## WHAT IS REQUIRED
Give back an exact copy of the listing that follows, without the pictures.

================================

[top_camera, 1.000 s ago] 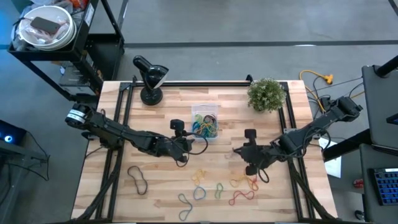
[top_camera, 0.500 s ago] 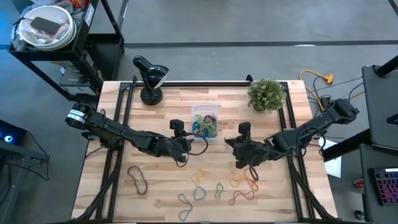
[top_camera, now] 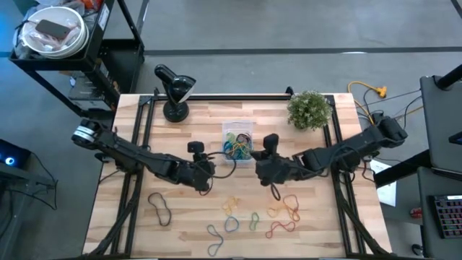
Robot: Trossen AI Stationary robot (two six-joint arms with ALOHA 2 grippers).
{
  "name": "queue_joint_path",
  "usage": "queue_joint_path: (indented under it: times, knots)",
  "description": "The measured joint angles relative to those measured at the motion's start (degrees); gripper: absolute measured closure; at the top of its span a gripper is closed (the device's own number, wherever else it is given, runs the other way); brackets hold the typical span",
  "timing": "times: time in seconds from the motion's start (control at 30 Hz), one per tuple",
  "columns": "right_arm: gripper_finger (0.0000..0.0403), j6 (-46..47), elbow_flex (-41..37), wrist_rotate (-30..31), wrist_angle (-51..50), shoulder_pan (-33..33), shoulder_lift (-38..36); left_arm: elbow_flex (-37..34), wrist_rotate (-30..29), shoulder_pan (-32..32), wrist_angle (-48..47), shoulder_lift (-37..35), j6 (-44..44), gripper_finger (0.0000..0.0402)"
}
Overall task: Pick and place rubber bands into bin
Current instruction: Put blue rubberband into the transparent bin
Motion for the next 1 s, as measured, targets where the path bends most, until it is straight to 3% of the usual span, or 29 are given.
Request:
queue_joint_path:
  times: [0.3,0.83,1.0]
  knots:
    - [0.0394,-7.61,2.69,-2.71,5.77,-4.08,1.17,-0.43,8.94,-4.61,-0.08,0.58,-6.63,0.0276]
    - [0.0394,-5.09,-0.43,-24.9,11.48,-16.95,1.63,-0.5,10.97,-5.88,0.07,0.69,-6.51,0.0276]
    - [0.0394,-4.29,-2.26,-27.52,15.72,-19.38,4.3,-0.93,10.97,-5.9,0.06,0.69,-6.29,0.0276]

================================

## EXERCISE SOLUTION
[top_camera, 1.000 s ago] 
[top_camera, 0.500 s ago] 
[top_camera, now] 
Robot: Trossen AI Stationary robot (two six-joint arms with ALOHA 2 grippers).
{
  "name": "queue_joint_path",
  "usage": "queue_joint_path: (indented under it: times, knots)",
  "description": "The measured joint angles relative to those measured at the motion's start (degrees); gripper: absolute measured closure; at the top of its span a gripper is closed (the device's own number, wherever else it is given, runs the other way); brackets hold the typical span",
  "timing": "times: time in seconds from the motion's start (control at 30 Hz), one per tuple",
  "columns": "right_arm: gripper_finger (0.0000..0.0403), j6 (-46..47), elbow_flex (-41..37), wrist_rotate (-30..31), wrist_angle (-51..50), shoulder_pan (-33..33), shoulder_lift (-38..36); left_arm: elbow_flex (-37..34), wrist_rotate (-30..29), shoulder_pan (-32..32), wrist_angle (-48..47), shoulder_lift (-37..35), j6 (-44..44), gripper_finger (0.0000..0.0402)"
}
Overall task: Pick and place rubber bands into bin
Current instruction: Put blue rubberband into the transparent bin
Motion for the next 1 s, as measured, targets where the path bends most, until it is straight to 3% of the usual span, or 29 are given.
Request:
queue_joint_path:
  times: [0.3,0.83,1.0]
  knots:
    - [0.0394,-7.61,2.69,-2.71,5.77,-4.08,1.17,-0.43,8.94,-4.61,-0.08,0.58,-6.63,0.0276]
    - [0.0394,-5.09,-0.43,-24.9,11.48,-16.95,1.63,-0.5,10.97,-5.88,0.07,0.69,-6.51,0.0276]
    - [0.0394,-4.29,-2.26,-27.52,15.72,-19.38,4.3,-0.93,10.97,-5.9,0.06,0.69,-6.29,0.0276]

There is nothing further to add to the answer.